Задушенно вскрикнула Джил, и вдруг Репейник понял, что нужно делать. Он даже застонал — не от боли, а от того, как просто можно было всё закончить, и как плохо это оборачивалось для него самого. В этот момент Хонна поднёс Джона ближе к себе, так что сыщик увидел — сквозь черную растущую кляксу — линзы очков, которые не были очками.
ОСОБЫЕ ДАННЫЕ ПОЛОЖИТЕЛЬНОЕ ОТКЛОНЕНИЕ ВОЗМОЖНАЯ ПОЛЬЗА ПОМЕХА СОЖАЛЕНИЕ СОЖАЛЕНИЕ УСТРАНИТЬ
— Простите, — громыхнул Хонна низким голосом, голосом Великого Моллюска. «Близко! — сверкнуло у Джона в голове. — Рядом! Скорей!» Локти были плотно притиснуты к бокам, но ладонь, правая ладонь, была свободной. Репейник просунул руку в карман, нашарил колючий шарик телепорта, заскреб ногтями по поверхности кармана. Вот оно… вот… да. Песок. В складках кармана — песок. Серый, мелкий, въедливый. Так просто. Теперь надо вспомнить, обязательно вспомнить…
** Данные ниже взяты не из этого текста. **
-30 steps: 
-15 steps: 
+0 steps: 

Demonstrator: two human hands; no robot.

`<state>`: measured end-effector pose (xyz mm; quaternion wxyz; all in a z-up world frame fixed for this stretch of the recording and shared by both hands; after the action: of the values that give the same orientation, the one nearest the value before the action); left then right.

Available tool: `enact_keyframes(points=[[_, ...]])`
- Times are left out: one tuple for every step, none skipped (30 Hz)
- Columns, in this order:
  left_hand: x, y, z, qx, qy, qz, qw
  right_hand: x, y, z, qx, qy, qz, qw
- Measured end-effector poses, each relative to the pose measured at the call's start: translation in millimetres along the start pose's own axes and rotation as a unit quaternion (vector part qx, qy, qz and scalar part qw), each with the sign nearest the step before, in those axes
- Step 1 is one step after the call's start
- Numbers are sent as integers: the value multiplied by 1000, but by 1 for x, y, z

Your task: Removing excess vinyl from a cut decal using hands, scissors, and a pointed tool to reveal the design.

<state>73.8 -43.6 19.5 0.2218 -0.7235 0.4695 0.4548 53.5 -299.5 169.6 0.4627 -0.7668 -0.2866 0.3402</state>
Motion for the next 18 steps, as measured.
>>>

Хонна нахмурился, открыл рот.
— Что… — начал он, и тут Джон изо всех сил стиснул телепорт в ладони. Воздух вспыхнул лиловым огнем. Страшно закричал Хонна, выпуская Джона, но тот, как утопающий, схватился за щупальце, которое секунду назад готово было его раздавить. Тело утратило вес, в воздухе поплыли щепки, мусор, какие-то белые капли. Хонна кричал. Джон, жадно дыша полной грудью, цеплялся за щупальце. Это продолжалось бесконечно долго, наверное, секунд десять, а потом лиловый огонь погас, и их швырнуло на жёсткий, серый, мелкий песок.